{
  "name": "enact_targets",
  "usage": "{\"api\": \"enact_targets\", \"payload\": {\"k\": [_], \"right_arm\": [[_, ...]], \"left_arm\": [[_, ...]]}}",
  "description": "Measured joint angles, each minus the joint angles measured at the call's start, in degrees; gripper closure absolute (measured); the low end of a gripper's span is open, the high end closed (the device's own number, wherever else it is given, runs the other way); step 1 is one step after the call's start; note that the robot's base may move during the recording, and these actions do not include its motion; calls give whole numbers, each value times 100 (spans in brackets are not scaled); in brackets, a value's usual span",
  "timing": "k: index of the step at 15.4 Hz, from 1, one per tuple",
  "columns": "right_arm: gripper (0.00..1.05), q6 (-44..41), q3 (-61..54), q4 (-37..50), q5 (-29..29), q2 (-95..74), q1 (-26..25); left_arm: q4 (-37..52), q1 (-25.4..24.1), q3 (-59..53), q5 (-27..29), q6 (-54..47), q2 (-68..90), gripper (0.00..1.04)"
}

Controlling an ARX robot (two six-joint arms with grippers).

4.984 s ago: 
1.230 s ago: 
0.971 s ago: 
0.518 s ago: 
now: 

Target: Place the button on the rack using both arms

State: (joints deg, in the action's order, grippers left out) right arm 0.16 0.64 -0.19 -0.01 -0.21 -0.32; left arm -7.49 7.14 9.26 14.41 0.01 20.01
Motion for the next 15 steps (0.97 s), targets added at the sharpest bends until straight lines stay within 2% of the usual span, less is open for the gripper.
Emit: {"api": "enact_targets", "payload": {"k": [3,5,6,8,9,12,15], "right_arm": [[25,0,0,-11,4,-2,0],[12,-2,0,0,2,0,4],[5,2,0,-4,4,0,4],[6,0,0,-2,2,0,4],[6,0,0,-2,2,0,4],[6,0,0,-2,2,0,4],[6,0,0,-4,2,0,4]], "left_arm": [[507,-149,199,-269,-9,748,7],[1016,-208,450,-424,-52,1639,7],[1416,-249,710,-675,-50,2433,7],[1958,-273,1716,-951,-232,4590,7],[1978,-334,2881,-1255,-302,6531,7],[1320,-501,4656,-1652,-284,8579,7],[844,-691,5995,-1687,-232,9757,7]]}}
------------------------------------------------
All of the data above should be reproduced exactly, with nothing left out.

* _EXERCISE SOLUTION_
{
  "name": "enact_targets",
  "usage": "{\"api\": \"enact_targets\", \"payload\": {\"k\": [_], \"right_arm\": [[_, ...]], \"left_arm\": [[_, ...]]}}",
  "description": "Measured joint angles, each minus the joint angles measured at the call's start, in degrees; gripper closure absolute (measured); the low end of a gripper's span is open, the high end closed (the device's own number, wherever else it is given, runs the other way); step 1 is one step after the call's start; note that the robot's base may move during the recording, and these actions do not include its motion; calls give whole numbers, each value times 100 (spans in brackets are not scaled); in brackets, a value's usual span",
  "timing": "k: index of the step at 15.4 Hz, from 1, one per tuple",
  "columns": "right_arm: gripper (0.00..1.05), q6 (-44..41), q3 (-61..54), q4 (-37..50), q5 (-29..29), q2 (-95..74), q1 (-26..25); left_arm: q4 (-37..52), q1 (-25.4..24.1), q3 (-59..53), q5 (-27..29), q6 (-54..47), q2 (-68..90), gripper (0.00..1.04)"
}

Controlling an ARX robot (two six-joint arms with grippers).

4.984 s ago: 
1.230 s ago: 
0.971 s ago: 
0.518 s ago: 
now: 

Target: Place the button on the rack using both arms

State: (joints deg, in the action's order, grippers left out) right arm 0.16 0.64 -0.19 -0.01 -0.21 -0.32; left arm -7.49 7.14 9.26 14.41 0.01 20.01
Motion for the next 15 steps (0.97 s), targets added at the sharpest bends until straight lines stay within 2% of the usual span, less is open for the gripper.
Emit: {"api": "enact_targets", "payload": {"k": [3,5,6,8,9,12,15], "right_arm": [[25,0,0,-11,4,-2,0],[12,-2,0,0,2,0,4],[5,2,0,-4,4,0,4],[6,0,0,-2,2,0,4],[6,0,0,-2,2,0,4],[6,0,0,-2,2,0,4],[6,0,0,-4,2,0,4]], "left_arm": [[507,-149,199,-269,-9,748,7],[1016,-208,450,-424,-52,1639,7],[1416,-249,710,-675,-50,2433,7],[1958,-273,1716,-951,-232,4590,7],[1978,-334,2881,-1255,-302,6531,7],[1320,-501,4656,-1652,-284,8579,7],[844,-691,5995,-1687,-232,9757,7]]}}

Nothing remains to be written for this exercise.